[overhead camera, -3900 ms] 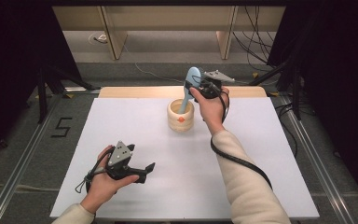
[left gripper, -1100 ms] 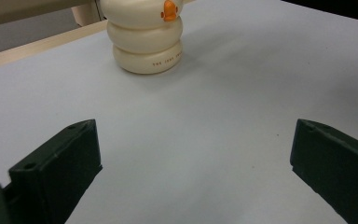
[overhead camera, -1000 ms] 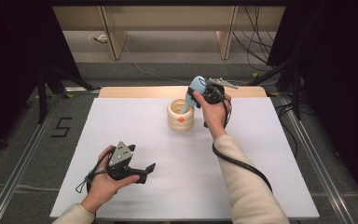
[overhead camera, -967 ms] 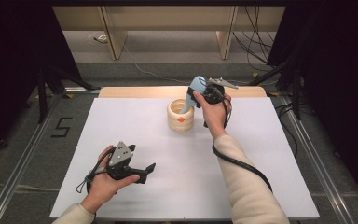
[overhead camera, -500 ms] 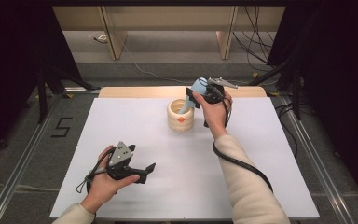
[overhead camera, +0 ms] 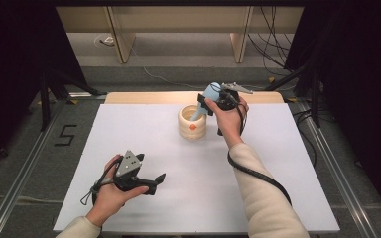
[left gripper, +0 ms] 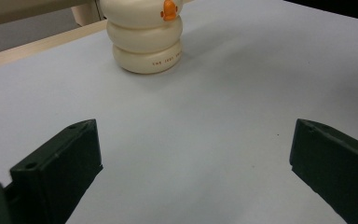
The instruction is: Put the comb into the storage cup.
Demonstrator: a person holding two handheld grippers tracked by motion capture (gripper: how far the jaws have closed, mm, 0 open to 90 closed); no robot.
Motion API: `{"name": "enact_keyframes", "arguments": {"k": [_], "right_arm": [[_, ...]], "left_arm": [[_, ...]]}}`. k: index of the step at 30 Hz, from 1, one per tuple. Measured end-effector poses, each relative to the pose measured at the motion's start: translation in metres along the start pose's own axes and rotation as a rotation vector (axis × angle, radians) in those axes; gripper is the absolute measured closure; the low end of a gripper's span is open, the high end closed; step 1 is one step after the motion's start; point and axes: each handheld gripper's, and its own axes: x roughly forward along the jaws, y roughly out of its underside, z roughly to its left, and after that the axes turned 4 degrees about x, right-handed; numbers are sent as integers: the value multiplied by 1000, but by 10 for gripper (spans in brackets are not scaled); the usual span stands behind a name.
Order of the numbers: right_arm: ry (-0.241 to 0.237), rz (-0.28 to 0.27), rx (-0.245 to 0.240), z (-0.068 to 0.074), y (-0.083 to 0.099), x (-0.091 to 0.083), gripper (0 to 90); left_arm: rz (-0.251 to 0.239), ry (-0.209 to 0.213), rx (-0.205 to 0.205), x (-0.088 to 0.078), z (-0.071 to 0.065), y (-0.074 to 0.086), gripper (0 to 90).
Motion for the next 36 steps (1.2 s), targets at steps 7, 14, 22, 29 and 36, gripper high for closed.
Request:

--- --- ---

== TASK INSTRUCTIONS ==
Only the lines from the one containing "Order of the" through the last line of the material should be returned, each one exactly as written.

== SOLUTION TO THIS EXERCISE ==
Order of the numbers: right_arm: ry (-0.241 to 0.237), rz (-0.28 to 0.27), rx (-0.245 to 0.240), z (-0.068 to 0.074), y (-0.083 to 0.099), x (-0.091 to 0.083), gripper (0 to 90); left_arm: rz (-0.251 to 0.239), ry (-0.209 to 0.213), rx (-0.205 to 0.205), x (-0.088 to 0.078), z (-0.071 to 0.065), y (-0.074 to 0.086), gripper (0 to 90).
Motion for the next 36 steps (1.2 s), targets at steps 7, 14, 22, 29 and 36, gripper high for closed.
Request:

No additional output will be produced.